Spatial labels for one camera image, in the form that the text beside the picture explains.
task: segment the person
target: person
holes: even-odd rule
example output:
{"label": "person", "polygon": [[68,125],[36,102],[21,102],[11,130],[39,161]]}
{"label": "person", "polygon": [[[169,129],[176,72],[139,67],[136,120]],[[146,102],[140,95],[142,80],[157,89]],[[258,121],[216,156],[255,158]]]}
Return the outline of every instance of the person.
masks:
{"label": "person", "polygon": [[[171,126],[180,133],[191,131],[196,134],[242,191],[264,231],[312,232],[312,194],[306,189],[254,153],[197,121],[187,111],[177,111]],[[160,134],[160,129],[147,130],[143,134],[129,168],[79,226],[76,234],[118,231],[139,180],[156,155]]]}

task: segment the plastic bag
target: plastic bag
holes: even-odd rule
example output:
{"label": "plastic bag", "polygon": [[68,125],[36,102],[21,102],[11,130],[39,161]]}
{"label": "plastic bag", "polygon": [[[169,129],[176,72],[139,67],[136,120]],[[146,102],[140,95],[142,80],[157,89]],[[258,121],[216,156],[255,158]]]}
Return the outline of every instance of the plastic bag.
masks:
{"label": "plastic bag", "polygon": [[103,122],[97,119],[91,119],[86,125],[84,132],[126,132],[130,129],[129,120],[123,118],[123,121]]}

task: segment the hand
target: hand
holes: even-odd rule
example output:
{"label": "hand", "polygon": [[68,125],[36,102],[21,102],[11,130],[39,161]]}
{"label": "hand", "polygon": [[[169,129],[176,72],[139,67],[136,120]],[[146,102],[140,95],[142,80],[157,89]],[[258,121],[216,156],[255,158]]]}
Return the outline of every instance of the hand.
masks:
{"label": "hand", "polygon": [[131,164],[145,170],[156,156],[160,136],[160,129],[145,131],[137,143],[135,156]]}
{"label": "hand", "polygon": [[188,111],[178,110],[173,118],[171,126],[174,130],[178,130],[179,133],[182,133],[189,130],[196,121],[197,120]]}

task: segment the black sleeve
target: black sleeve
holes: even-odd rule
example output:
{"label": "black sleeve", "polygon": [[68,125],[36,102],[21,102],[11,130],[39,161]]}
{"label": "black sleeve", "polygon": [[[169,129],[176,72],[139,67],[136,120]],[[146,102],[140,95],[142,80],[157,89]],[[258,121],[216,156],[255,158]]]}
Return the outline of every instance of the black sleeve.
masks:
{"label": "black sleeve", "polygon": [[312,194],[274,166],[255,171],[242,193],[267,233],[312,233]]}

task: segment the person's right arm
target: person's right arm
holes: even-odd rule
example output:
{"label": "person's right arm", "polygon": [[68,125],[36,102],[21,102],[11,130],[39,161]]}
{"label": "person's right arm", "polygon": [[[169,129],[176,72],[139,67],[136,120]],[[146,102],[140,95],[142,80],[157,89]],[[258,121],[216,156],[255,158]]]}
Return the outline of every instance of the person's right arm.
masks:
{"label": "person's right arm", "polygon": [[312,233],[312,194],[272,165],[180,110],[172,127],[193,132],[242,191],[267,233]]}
+++
## Exercise
Give the data again, exactly as it stands.

## Solution to this problem
Spatial labels for one camera image, in the form that the text beside the picture explains.
task: segment the person
target: person
holes: even-odd rule
example output:
{"label": "person", "polygon": [[68,125],[36,102],[21,102],[11,130],[39,161]]}
{"label": "person", "polygon": [[[169,129],[176,72],[139,67],[136,120]],[[146,102],[140,95],[142,80],[157,89]],[[258,121],[216,156],[255,158]]]}
Return the outline of every instance of the person.
masks:
{"label": "person", "polygon": [[[171,126],[180,133],[191,131],[196,134],[242,191],[264,231],[312,232],[312,194],[306,189],[254,153],[197,121],[187,111],[177,111]],[[160,134],[160,129],[147,130],[143,134],[129,168],[79,226],[76,234],[118,231],[139,180],[156,155]]]}

task: segment the plastic bag
target: plastic bag
holes: even-odd rule
example output:
{"label": "plastic bag", "polygon": [[68,125],[36,102],[21,102],[11,130],[39,161]]}
{"label": "plastic bag", "polygon": [[[169,129],[176,72],[139,67],[136,120]],[[146,102],[140,95],[142,80],[157,89]],[[258,121],[216,156],[255,158]]]}
Return the outline of every instance of the plastic bag.
masks:
{"label": "plastic bag", "polygon": [[103,122],[97,119],[91,119],[86,125],[84,132],[126,132],[130,129],[129,120],[123,118],[123,121]]}

task: segment the hand
target: hand
holes: even-odd rule
example output:
{"label": "hand", "polygon": [[68,125],[36,102],[21,102],[11,130],[39,161]]}
{"label": "hand", "polygon": [[[169,129],[176,72],[139,67],[136,120]],[[146,102],[140,95],[142,80],[157,89]],[[258,121],[216,156],[255,158]]]}
Return the outline of every instance of the hand.
masks:
{"label": "hand", "polygon": [[131,164],[145,170],[156,156],[160,136],[160,129],[145,131],[137,143],[135,156]]}
{"label": "hand", "polygon": [[188,111],[178,110],[173,118],[171,126],[174,130],[178,130],[179,133],[182,133],[189,130],[196,121],[197,120]]}

task: segment the black sleeve
target: black sleeve
holes: even-odd rule
example output:
{"label": "black sleeve", "polygon": [[68,125],[36,102],[21,102],[11,130],[39,161]]}
{"label": "black sleeve", "polygon": [[[169,129],[176,72],[139,67],[136,120]],[[146,102],[140,95],[142,80],[157,89]],[[258,121],[216,156],[255,158]]]}
Return the outline of every instance of the black sleeve.
masks:
{"label": "black sleeve", "polygon": [[312,194],[274,166],[255,171],[242,193],[267,233],[312,233]]}

task: segment the person's right arm
target: person's right arm
holes: even-odd rule
example output:
{"label": "person's right arm", "polygon": [[68,125],[36,102],[21,102],[11,130],[39,161]]}
{"label": "person's right arm", "polygon": [[[169,129],[176,72],[139,67],[136,120]],[[146,102],[140,95],[142,80],[157,89]],[[258,121],[216,156],[255,158]]]}
Return the outline of every instance of the person's right arm.
masks:
{"label": "person's right arm", "polygon": [[312,233],[312,194],[272,165],[180,110],[172,127],[193,132],[242,191],[267,233]]}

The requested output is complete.